When Jaroslav Vajda wrote a quick hymn text to fill a space in the magazine he edited, he didn’t know he was opening the floodgates for decades of hymn writing. This is the story of how this parish-pastor-turned-editor became one of the most beloved hymnwriters of contemporary Lutheranism.
Vajda was born in Lorain, Ohio, in 1919 to a family of Slovakian descent. He began writing poetry when he was 18, and soon after started translating Slovakian hymns into English. He attended Concordia Seminary and was called to be pastor of his first congregation. Then in 1963, he started editing a magazine through CPH.
“The catalyst that produced the first published original hymn came in 1968 when I was editing This Day magazine and had to fill a blank page in an issue that was to go to the printer in three days,” Vajda wrote in his hymnary Sing Peace, Sing Gift of Peace. The hymn text came to him one of those mornings while he was shaving. He wrote the entire hymn in a half hour and titled it “Now the Silence.”
The text broke the mold of hymns in those days. It reversed the order of the Doxology and the Benediction. It also listed the members of the Trinity in a different order—the Holy Spirit, then the Son, then the Father—because, Vajda said, it “expressed the order in which I pictured the Trinity coming to us in worship, but also the order in which the Incarnation took place.”

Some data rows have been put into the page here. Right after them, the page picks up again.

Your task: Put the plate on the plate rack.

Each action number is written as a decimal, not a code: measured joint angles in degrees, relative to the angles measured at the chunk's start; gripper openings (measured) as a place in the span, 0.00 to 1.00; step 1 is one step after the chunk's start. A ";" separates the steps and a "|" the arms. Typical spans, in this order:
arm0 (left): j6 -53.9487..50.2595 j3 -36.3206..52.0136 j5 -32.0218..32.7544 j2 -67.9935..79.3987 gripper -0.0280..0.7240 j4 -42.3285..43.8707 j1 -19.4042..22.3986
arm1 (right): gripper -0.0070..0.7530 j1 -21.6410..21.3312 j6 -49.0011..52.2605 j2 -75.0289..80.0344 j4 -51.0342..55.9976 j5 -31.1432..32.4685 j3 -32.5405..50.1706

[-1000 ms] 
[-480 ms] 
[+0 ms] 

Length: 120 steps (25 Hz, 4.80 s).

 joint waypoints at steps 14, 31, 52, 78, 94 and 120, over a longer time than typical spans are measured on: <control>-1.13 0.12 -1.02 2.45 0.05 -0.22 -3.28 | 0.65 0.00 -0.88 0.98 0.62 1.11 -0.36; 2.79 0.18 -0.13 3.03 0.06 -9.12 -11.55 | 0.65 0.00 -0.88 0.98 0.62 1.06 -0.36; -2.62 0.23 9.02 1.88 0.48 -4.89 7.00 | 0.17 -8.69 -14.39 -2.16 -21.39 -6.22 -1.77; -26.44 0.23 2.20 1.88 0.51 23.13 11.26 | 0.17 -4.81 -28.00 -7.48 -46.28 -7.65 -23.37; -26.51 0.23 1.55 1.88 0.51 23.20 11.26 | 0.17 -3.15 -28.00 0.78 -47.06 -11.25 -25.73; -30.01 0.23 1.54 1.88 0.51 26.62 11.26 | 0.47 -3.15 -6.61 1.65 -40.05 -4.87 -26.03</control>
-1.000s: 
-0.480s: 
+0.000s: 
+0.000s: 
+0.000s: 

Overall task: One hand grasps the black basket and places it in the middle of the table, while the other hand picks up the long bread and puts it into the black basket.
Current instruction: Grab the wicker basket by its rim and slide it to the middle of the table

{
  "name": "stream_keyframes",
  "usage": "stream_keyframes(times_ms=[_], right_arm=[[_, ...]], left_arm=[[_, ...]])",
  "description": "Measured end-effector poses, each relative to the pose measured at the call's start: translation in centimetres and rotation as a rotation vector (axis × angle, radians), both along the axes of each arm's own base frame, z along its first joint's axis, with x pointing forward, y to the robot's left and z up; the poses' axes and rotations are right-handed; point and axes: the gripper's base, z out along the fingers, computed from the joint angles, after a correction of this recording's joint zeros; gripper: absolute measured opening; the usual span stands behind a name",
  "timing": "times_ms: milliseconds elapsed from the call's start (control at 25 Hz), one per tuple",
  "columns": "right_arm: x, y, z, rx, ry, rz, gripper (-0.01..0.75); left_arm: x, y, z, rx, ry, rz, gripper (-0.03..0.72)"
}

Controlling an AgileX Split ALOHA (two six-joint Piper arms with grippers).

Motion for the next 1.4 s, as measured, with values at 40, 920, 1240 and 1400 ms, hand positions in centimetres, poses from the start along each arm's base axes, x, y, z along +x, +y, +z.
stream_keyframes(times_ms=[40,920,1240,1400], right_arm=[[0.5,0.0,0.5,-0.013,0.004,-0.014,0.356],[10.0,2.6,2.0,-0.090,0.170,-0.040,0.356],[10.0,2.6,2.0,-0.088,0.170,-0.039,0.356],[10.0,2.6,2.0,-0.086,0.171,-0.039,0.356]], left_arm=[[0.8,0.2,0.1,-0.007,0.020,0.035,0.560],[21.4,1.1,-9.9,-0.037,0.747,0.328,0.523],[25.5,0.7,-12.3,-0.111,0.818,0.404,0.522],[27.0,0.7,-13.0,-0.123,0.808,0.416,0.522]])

Vajda credited Carl Schalk for recognizing his first hymn’s potential and publishing it. “Until the age of forty-eight I never dreamed of writing original hymns, and was never driven to seek a reputation as a hymn writer,” Vajda wrote in Sing Peace.
That reputation was only strengthened when he published “Go, My Children, with My Blessing,” which became his most famous hymn.
In the 1980s, when Vajda was working full-time as an editor at CPH, he was asked to write a text to go with the tune AR HYD Y NOS. Once again, he broke the mold. “To set it apart from other versifications of the Benediction, I placed the words of the hymn into the mouth of the blessing triune God dismissing the congregation after worship while drawing together a review of the events that transpired during the service,” he wrote.
Without being planned, “Go, My Children” and “Now the Silence” ended up working together as bookends of a worship service. “Now the Silence” previews what will happen in the service, and “Go, My Children” summarizes it and sends worshipers out into the world.
During his career, Vajda published more than 200 hymn texts, many of which have been translated and sung around the globe. He retired from CPH in 1986. CPH published the complete collection of his hymns in 2003, and he was laid to rest in the Lord five years later.
Though Vajda is no longer with us on earth, the effects of his hymn texts continue to resonate with musicians and churchgoers. So in celebration of Vadja’s one-hundredth birthday this year, CPH is releasing a new setting of “Go, My Children.”
The setting was composed by Kevin Hildebrand. The piece is flexible for SATB or two-part choir or soloists, organ, optional congregation, flute, and strings. The introduction can be played as an independent piece of service music or adapted if a shorter introduction is desired. Listen to the piece below, then head over to CPH.org to preview the choral and instrumental parts.
Vajda’s heart for the Gospel lives on in the many hymn texts he wrote and in the memories of those who knew him. Join us in honoring him on April 28, 2019, the day he would have turned 100 years old. We thank God for using Vajda’s faith and creativity even today to point so many hearts to Jesus.